It was St Jerome who once counselled that the scars of others should teach us caution. Although 1,500 years have passed since the ancient scholar penned this proverb, solicitors would do well to heed the warning of the recent case of Jamadar v Bradford Teaching Hospitals NHS Foundation Trust  EWCA Civ 1001.
The case involved a high value claim for clinical negligence. The Claimant issued proceedings in the County Court at Northampton and the Defendant served a defence denying liability. The Court then sent a notice to the parties pursuant to CPR 26.3 stating that the case was now a defended claim, that it appeared that the case was suitable for allocation to the multi-track and that the parties must file directions questionnaires. Shortly after receiving that notice, the Defendant admitted liability. The Court then ordered that the notice be revoked, judgment be entered on liability and there be a case management conference with two hours allowed for the hearing (the "First Order").
The Defendant's solicitor then went about preparing its directions questionnaire, draft directions and costs budget, and duly sent them to the Court and the Claimant's solicitor. Despite a number of chasing requests, the Claimant's solicitor chose not to file and serve its own budget as judgment on liability had been entered. At the CMC, the District Judge approved the Defendant's costs budget and, upon noting that the Claimant's solicitor had failed to serve one, ordered that the Claimant's recoverable costs be confined to court fees.
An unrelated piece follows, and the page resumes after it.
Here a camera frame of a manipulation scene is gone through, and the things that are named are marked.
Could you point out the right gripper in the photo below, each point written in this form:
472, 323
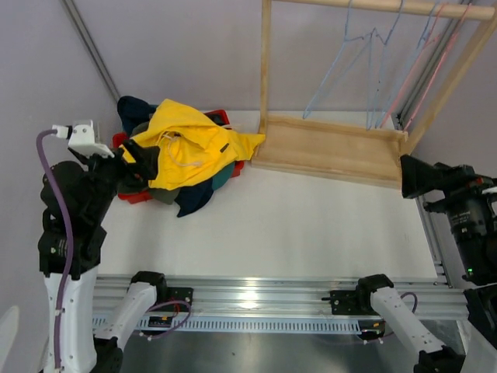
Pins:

The Claimant made an appeal to a District Judge, which was rejected. On appeal to the Court of Appeal, the Claimant argued that the costs management rules did not apply because the case ceased to be a multi-track case after the First Order and because this was quantum-only litigation. Considering the first argument, Jackson LJ found that the case was self-evidently a multi-track case; the claim was for £3 million, the parties had agreed that there should be five experts on each side and a two hour CMC has been listed. Considering the second submission, the fact that the case had become quantum-only did not take it out of the costs management regime; quantum only litigation could be very expensive, especially when it involved five experts on each side. Therefore, applying the costs management rules as they were in May 2014, the Court of Appeal found the Claimant was required to serve a costs budget and dismissed the appeal.
This case is a salient reminder of the potential consequences of falling to file a costs budget, even when a party is of the view that one is not required. The lesson from this case is clear: if you are in any doubt about whether costs budget is required, file one or ask the court for confirmation before the deadline expires.